Using the listing below, copy every line that mentions "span".

————————

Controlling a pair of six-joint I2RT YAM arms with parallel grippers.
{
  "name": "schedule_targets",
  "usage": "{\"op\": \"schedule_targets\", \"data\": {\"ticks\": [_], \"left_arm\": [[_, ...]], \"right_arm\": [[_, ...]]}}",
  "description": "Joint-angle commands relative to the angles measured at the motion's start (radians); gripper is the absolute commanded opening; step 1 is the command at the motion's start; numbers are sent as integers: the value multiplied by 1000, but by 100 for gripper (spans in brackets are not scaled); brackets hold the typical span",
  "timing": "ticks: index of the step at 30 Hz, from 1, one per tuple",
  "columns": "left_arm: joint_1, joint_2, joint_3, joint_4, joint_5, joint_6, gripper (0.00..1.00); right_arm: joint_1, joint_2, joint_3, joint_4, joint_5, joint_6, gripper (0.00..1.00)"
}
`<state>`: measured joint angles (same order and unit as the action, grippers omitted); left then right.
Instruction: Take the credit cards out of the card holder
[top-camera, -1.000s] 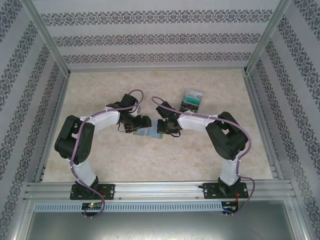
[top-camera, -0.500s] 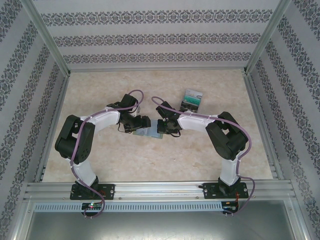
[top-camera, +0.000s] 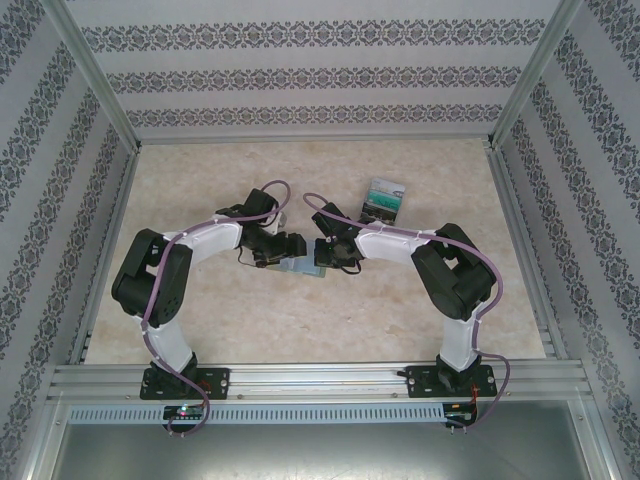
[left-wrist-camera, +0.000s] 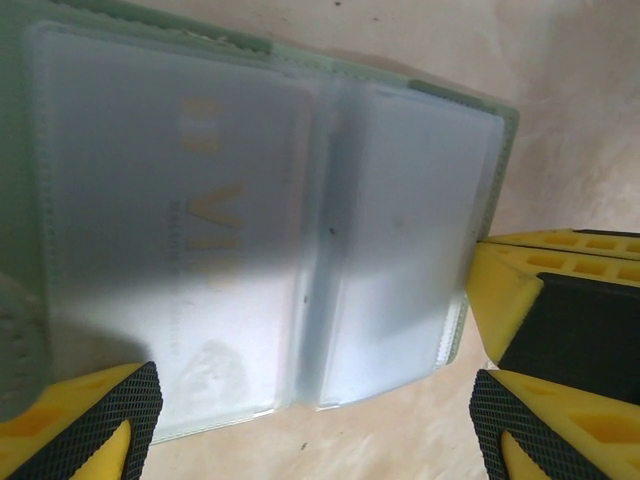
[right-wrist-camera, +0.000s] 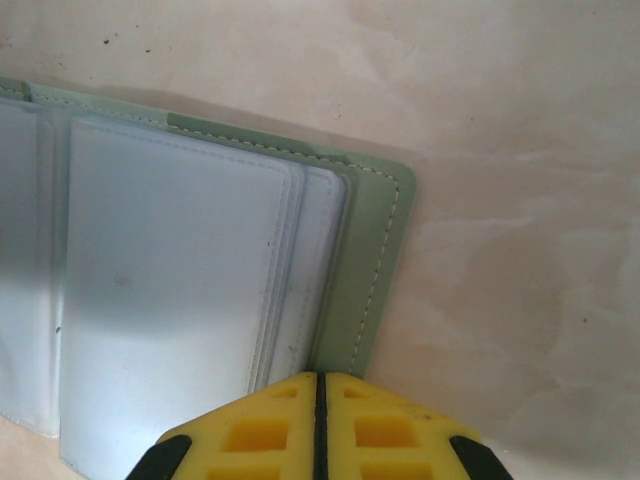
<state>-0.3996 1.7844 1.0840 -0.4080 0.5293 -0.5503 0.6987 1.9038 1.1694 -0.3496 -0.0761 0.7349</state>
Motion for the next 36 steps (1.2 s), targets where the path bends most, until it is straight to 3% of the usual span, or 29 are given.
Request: {"op": "schedule_targets", "data": {"ticks": [1,5,14,29,36], "left_arm": [[-12,12,-13,35,41,9,83],[-12,9,-16,33,37,6,83],[4,-56,-19,-19,-144,0,84],[7,-48,-41,-20,-190,-31,84],[8,-28,-37,2,-123,-22,84]], "right_arm": [[25,38,0,1,-19,17,0],[26,40,-4,2,-19,17,0],[27,37,-8,6,-15,20,0],[31,41,-10,7,-21,21,0],[31,44,-6,5,-20,21,0]]}}
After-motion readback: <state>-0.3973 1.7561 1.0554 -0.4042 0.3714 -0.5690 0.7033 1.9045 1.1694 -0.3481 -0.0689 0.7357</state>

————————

Result for this task:
  "description": "Joint-angle commands relative to the angles measured at the motion's start (radians); gripper is the absolute commanded opening; step 1 is the command at the motion's start; numbers are sent as integers: the value multiplied by 1000, but by 100 for gripper (spans in brackets are not scaled); brackets hold the typical span",
Motion for the next 36 steps (1.2 s), targets where the path bends most, until it is straight to 3% of the usual span, or 29 are given.

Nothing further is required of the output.